CR: The one commonality I found among all these stories was their ability to unsettle me as a reader: even the stories that end with a flourish or with the protagonist’s newfound wisdom have a bittersweet flavor to them. That makes sense for a work of ecofiction that upends the usual starring role that humanity assigns to itself in literature. In these stories, our encounters with animals make us wiser, but that wisdom is tinged with sadness at past, or ongoing, wrongs.

Many of the stories in the collection conclude with a tantalizing glimpse of the supernatural, of a kind of elemental magic associated with animals, such as in “Enchanted Rabbits,” “The Sadness of Horses,” or “The Elephants Go to Drink.” Other stories, like “Foal” and “Mules,” present a very different kind of realistic ending. Given this range of styles, when I was translating, I felt it would be best for me to treat the voice of each story differently, rather than try to force them into a single unifying style.

Can you talk about your relationship with this collection of stories, and its (long-ish?) journey to publication?
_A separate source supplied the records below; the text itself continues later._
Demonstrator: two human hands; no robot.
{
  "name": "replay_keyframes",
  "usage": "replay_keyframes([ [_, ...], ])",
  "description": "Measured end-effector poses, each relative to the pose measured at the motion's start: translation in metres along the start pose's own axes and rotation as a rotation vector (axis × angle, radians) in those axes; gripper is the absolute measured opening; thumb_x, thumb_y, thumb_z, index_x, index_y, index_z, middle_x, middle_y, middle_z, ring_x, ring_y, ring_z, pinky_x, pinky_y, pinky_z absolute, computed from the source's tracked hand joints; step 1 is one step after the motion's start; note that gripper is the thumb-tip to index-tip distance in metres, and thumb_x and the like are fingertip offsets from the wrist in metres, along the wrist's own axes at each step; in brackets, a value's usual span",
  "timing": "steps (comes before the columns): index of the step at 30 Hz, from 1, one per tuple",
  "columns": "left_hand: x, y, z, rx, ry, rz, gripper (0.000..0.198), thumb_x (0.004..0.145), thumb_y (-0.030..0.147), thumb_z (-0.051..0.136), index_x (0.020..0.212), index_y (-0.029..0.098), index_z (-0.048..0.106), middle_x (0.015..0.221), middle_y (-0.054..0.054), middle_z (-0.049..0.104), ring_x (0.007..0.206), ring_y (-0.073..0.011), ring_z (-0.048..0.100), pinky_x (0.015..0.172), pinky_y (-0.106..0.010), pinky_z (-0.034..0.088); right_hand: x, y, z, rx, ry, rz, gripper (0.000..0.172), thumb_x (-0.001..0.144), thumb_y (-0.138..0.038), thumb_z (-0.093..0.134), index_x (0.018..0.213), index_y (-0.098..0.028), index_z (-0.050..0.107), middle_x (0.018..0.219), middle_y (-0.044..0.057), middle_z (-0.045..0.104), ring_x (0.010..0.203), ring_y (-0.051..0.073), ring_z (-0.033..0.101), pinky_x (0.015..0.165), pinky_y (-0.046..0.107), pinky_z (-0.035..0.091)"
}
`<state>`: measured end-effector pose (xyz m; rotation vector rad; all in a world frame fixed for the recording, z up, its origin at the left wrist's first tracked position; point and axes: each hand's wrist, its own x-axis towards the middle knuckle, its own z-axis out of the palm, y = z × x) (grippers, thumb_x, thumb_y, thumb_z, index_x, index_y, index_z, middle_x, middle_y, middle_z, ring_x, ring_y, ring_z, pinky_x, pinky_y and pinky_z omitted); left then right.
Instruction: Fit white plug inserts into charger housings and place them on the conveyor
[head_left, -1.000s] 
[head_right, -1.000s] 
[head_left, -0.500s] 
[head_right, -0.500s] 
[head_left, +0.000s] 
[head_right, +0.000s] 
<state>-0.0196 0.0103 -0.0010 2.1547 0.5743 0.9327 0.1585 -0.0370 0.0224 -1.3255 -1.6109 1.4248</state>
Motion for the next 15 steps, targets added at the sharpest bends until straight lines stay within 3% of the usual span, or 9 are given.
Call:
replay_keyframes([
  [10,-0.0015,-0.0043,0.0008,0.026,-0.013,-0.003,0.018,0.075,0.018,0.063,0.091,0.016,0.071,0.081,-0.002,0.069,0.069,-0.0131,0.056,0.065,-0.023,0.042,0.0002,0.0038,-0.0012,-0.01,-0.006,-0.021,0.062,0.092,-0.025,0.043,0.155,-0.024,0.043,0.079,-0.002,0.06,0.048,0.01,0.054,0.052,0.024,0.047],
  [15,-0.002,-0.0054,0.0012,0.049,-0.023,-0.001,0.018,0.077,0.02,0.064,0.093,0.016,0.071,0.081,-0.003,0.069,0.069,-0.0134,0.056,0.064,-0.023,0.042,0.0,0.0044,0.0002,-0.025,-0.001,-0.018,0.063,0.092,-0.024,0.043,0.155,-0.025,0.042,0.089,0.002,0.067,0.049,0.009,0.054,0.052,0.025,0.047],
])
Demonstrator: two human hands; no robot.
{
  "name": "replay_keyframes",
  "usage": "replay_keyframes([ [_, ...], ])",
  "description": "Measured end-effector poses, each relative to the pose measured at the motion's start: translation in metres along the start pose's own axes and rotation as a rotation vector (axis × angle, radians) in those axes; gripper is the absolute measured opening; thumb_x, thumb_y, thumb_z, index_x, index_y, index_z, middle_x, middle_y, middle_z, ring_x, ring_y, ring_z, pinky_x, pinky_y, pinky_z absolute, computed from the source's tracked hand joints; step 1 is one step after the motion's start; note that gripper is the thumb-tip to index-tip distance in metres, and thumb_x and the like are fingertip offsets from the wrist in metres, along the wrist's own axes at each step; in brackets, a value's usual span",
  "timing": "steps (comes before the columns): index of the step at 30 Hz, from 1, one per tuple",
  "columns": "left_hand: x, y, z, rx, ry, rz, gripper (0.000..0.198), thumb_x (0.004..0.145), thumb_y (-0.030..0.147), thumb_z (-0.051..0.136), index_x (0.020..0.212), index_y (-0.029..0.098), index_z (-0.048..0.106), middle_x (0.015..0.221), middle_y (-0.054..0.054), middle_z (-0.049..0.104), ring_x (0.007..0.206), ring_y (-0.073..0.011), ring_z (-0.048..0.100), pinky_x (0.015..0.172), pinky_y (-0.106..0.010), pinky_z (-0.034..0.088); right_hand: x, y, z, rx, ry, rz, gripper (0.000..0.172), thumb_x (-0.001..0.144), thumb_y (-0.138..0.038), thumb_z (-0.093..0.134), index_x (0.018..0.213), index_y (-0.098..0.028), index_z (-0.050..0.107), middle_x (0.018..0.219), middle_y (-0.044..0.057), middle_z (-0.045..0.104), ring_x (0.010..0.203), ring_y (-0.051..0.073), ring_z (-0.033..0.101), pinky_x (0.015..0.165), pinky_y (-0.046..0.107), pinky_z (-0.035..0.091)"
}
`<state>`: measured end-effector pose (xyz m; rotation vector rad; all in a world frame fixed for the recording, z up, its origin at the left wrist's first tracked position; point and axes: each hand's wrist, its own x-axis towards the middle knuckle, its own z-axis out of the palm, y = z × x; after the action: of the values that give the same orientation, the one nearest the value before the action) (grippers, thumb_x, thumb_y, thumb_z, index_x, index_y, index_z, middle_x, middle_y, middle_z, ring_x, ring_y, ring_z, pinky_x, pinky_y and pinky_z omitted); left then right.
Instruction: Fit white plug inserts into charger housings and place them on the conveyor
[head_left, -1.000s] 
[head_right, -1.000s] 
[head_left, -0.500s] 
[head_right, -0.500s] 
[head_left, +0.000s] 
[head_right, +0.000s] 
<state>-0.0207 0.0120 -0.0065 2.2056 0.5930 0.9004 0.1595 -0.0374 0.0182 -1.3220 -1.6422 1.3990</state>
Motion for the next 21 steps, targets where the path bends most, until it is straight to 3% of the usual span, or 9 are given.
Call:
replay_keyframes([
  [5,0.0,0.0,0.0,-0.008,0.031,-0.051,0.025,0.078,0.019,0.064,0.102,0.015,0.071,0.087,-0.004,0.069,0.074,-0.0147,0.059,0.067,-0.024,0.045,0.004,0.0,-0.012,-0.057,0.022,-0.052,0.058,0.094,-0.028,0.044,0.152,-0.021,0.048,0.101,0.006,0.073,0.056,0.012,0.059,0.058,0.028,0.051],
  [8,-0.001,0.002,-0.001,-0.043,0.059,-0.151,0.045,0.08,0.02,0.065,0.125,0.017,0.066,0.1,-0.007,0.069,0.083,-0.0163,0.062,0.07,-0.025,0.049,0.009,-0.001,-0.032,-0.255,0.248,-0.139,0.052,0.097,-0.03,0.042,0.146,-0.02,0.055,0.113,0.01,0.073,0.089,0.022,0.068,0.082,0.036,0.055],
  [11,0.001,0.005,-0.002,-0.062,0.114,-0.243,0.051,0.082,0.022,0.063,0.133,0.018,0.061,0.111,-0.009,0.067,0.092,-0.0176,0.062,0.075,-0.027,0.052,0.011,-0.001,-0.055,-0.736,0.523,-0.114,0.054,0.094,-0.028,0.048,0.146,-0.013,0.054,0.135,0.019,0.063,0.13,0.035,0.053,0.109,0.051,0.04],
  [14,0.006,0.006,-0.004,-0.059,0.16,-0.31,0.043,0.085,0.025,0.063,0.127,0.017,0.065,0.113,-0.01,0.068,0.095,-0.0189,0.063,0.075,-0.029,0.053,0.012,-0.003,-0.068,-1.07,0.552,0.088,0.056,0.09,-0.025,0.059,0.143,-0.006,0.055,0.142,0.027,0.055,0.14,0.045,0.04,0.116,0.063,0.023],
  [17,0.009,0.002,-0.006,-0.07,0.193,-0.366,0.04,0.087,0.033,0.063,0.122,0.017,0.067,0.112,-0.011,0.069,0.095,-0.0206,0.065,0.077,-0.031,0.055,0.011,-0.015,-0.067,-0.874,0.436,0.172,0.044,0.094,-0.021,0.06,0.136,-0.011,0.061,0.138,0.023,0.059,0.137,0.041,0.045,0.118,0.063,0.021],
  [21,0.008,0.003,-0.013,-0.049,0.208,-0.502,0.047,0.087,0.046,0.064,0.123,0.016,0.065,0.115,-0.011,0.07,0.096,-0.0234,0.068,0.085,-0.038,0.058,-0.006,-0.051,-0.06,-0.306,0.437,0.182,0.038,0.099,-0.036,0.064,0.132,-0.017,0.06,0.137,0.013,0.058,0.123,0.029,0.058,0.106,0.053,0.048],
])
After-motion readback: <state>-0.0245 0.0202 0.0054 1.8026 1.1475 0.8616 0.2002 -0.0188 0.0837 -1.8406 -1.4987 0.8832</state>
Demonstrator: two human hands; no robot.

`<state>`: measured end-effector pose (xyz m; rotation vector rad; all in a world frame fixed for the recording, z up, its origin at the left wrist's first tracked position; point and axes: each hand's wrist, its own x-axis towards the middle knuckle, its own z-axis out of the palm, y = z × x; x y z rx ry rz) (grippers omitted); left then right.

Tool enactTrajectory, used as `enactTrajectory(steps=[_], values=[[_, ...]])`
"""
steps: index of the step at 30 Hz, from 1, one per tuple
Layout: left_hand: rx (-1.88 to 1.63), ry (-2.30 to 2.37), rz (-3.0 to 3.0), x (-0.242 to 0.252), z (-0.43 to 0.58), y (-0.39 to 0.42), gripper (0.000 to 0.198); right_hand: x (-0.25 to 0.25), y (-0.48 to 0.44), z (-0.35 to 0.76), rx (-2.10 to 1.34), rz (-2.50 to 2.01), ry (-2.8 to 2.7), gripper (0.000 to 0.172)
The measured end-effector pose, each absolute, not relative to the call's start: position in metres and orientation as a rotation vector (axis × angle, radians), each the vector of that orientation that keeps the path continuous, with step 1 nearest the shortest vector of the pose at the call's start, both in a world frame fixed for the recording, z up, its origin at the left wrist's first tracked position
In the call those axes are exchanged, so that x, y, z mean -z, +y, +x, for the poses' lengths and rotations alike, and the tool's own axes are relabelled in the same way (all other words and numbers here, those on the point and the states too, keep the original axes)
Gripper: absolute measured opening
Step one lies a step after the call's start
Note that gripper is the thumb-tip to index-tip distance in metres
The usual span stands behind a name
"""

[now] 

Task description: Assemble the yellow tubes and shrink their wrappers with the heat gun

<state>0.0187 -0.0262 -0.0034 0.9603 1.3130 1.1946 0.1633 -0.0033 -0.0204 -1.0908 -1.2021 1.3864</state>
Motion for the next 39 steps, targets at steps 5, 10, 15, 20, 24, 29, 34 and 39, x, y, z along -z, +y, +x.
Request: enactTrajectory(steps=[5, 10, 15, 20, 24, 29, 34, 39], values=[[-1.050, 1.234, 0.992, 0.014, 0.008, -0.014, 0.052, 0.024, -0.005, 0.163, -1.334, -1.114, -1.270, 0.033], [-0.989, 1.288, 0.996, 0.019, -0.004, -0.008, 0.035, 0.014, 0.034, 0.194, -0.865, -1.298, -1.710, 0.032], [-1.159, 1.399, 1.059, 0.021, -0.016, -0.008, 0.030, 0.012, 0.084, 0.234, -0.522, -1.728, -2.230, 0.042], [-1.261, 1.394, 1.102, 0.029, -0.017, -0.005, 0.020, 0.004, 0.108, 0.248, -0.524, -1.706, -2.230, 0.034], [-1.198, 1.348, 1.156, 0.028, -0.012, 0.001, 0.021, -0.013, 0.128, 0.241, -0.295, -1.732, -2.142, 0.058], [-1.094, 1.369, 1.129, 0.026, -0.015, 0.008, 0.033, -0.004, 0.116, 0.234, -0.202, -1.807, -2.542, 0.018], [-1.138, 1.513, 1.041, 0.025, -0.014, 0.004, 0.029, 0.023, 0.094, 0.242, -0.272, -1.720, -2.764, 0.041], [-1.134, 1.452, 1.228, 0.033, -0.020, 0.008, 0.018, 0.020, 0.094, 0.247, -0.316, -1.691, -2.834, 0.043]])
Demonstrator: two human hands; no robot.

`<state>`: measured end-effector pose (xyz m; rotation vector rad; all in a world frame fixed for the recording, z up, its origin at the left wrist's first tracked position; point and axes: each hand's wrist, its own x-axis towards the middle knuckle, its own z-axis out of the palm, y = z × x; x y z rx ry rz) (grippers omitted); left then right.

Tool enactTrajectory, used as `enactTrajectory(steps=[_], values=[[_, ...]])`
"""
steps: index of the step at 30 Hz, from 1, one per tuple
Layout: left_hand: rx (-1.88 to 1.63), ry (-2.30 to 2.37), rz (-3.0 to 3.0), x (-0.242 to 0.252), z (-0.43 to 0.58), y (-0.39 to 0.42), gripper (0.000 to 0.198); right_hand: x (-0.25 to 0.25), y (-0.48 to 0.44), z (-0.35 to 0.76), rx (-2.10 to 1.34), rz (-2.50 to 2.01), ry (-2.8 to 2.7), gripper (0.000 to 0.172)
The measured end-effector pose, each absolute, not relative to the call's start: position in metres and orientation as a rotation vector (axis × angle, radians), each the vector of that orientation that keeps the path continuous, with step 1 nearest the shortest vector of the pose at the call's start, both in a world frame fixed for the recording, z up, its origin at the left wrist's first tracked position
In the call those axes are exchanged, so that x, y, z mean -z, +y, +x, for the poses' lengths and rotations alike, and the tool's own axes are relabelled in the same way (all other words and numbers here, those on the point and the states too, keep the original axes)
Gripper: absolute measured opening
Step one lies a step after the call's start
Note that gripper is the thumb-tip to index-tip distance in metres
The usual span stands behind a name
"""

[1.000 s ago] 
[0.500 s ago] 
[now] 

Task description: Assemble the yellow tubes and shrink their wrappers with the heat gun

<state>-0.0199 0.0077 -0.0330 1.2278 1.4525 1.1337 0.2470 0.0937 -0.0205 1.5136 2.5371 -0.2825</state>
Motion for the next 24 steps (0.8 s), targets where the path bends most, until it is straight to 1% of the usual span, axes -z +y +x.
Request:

What were the particular logistical challenges of seeing this collection through to publication in English?

CR: I bought this book around the time of its publication in 2006 when I was living in Cairo. I had read about it in the weekly magazine Akhbar al-Adab and immediately went to find a copy at the Dar al-Shorouk bookstore. I was intrigued by the idea of contemporary animal stories and specifically how Makhzangi reframed an older tradition of folktales and fables about animals for a modern readership. I translated part of the book for my M.A. thesis in graduate school, and at the suggestion of my doctoral adviser, Roger Allen, I submitted it for a PEN/Heim translation grant offered by PEN America and won. That was in late 2010. A few months later, in the wake of the Tahrir Square demonstrations and the Arab Spring, I ended up putting the project aside, and I turned to other work, including other translation projects. It was only with the lockdown in early 2020 that I felt I had the time to revisit Animals in Our Days, revise my earlier translation, and make a concerted effort to find a publisher for it. I’m delighted that after all this time, English readers will have an opportunity to read Makhzangi’s stories for themselves.